Donneur

1. Les reins prélevés chez les sujets en état de mort cérébrale, ou "reins de cadavre", fournissent la majorité des transplantations effectuées dans le monde.La mort cérébrale est une condition relativement rare où une atteinte aigue du cerveau (accident vasculaire cérébral, ou traumatisme cranien lors d'un accident de la circulation) entraine sa destruction irréversible, alors que le coeur continue à battre pendant encore quelques heures, délai qui pourra être utilisé pour prélever l' organe à transplanter.L'activité de prélèvement est organisée par la loi de bioéthique de 1994 qui a maintenu le principe du consentement présumé : "le prélèvement d'organes peut être envisagé dès lors que la personne n'a pas fait connaître, de son vivant, son refus d'un tel prélèvement". Par ailleurs, "si le médecin n'a pas directement connaissance de la volonté du défunt, il doit s'efforcer de recueillir le témoignage de sa famille". La mise en oeuvre récente d'un registre national de refus de prélèvement devrait permettre de diminuer le pourcentage (environ 30%) des refus opposés par des familles mal informées de ces difficiles problèmes

2. Les reins prélevés chez des donneurs vivants sont utilisés dans 5% ( France) à 25% (Etats-Unis) et 40% ( Norvège) des transplantations effectuées, pourcentages variables en fonction des données socio-culturelles de ces pays. L'insuffisance du nombre de reins de cadavre par rapport au nombre de malades dialysés inscrits sur les listes d'attente explique la tendance actuelle à recourir plus volontiers à ce type de donneur.Ce sont en général des membres de la famille, "donneurs vivants apparentés"qui se proposent comme donneur : père, mère, frères, soeurs, cousins.L'extension aux donneurs vivants non apparentés est admise quand il s'agit d'un des conjoints; elle doit être strictement réglementée pour éviter les dérives à motivations financiaires.

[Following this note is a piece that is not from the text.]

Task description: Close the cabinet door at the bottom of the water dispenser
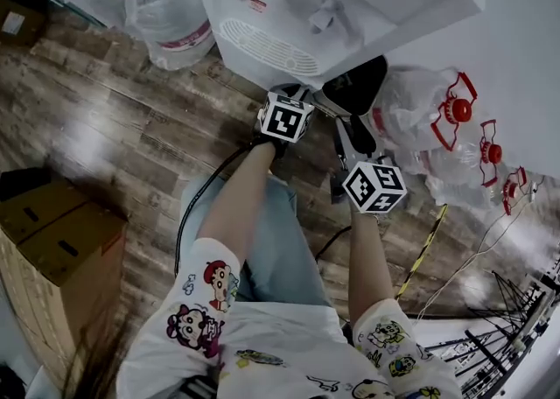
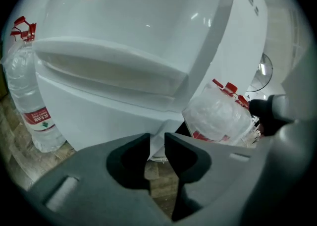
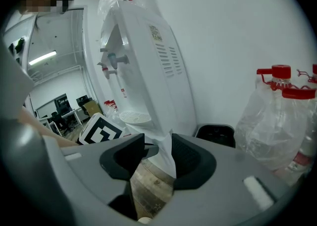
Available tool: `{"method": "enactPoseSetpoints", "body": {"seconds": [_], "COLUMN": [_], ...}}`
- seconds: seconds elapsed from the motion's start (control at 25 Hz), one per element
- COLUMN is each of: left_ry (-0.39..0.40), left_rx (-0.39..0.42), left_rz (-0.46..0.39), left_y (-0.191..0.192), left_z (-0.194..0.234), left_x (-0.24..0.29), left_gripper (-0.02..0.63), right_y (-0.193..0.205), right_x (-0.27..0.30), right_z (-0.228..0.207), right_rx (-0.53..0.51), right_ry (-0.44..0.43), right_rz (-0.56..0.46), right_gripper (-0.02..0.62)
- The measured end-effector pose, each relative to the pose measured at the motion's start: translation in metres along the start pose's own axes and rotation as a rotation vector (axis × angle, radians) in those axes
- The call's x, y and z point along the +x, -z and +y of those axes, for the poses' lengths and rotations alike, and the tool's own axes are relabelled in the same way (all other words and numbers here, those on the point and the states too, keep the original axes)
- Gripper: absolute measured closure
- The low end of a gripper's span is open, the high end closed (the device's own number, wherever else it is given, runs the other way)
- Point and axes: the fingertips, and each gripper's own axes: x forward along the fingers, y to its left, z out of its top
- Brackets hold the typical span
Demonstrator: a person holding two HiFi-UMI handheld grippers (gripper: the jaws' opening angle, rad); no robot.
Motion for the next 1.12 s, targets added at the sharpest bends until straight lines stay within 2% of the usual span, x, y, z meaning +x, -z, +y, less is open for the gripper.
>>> {"method": "enactPoseSetpoints", "body": {"seconds": [0.2, 0.48, 0.56, 0.92, 1.12], "left_ry": [0.005, 0.013, 0.014, -0.049, -0.109], "left_rx": [-0.053, 0.014, 0.010, -0.118, -0.187], "left_rz": [-0.029, -0.017, -0.014, 0.029, -0.003], "left_y": [-0.017, -0.018, -0.020, -0.022, -0.054], "left_z": [0.001, -0.003, -0.005, 0.005, 0.024], "left_x": [0.001, -0.020, -0.033, -0.142, -0.226], "left_gripper": [0.503, 0.489, 0.488, 0.483, 0.477], "right_y": [0.003, -0.006, -0.011, -0.057, -0.101], "right_x": [-0.002, -0.005, -0.009, -0.034, -0.045], "right_z": [-0.007, 0.006, 0.016, 0.095, 0.155], "right_rx": [0.020, 0.016, 0.011, -0.013, -0.053], "right_ry": [0.014, 0.020, 0.014, -0.052, -0.113], "right_rz": [-0.004, 0.021, 0.040, 0.141, 0.181], "right_gripper": [0.430, 0.430, 0.430, 0.430, 0.430]}}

Les avantages de ce type de greffe sont de meilleurs résultats à long terme, une diminution du délai d'attente, une diminution du coût du traitement. Il faut naturellement que le donneur potentiel soit bien informé des risques qu'il va courrir : non pas risque vital au cours de l'intervention, mais possibilités de complications comme après tout acte chirurgical (infection de la paroi, hématome, complications pulmonaires, douleurs résiduelles), rencontrées dans environ 10% des cas, sans oublier l'arrêt de travail qu'implique l'ablation d'un rein. En revanche, le risque de voir apparaître à moyen et long terme une atteinte du rein restant n'est pas noté dans les études faites sur les sujets ayant donné un rein avec un recul de 20 à 30 années

La décision d'accepter ou non le don d'un rein à partir d'un membre de la famille implique naturellement un bilan médical strictement normal. Des entretiens répétés avec le sujet sont nécessaires pour évaluer ses motivations, lui expliquer les risques, et s'assurer que le don est fait en dehors de toute pression de l'entourage.Si le sujet paraît hésitant, il sera préférable de ne pas le retenir.
En France, la loi précise que le donneur, dûment informé, doit exprimer son consentement devant le Président du tribunal de Grande Instance, et que le donneur ne peut être une personne mineure (ou majeure faisant l'objet d'une mesure de protection légale).

3.Une réglementation est nécessaire. Par exemple en France, les lois de bioéthique de juillet 1994 relatives l'une au respect du corps humain, l'autre au don et à l'utilisation des éléments et produits du corps humain, ont tracé le cadre réglementaire dans lequel travaille l'Etablissement Français des Greffes, qui est chargé d'organiser l'activité de transplantation. La complexité de la "chaine" menant au prélèvement implique une excellente coordination entre les différents équipes mobilisées. Cette coordination est effectuée par un médecin, ou plus souvent par une infirmière coordinatrice dont le rôle est essentiel.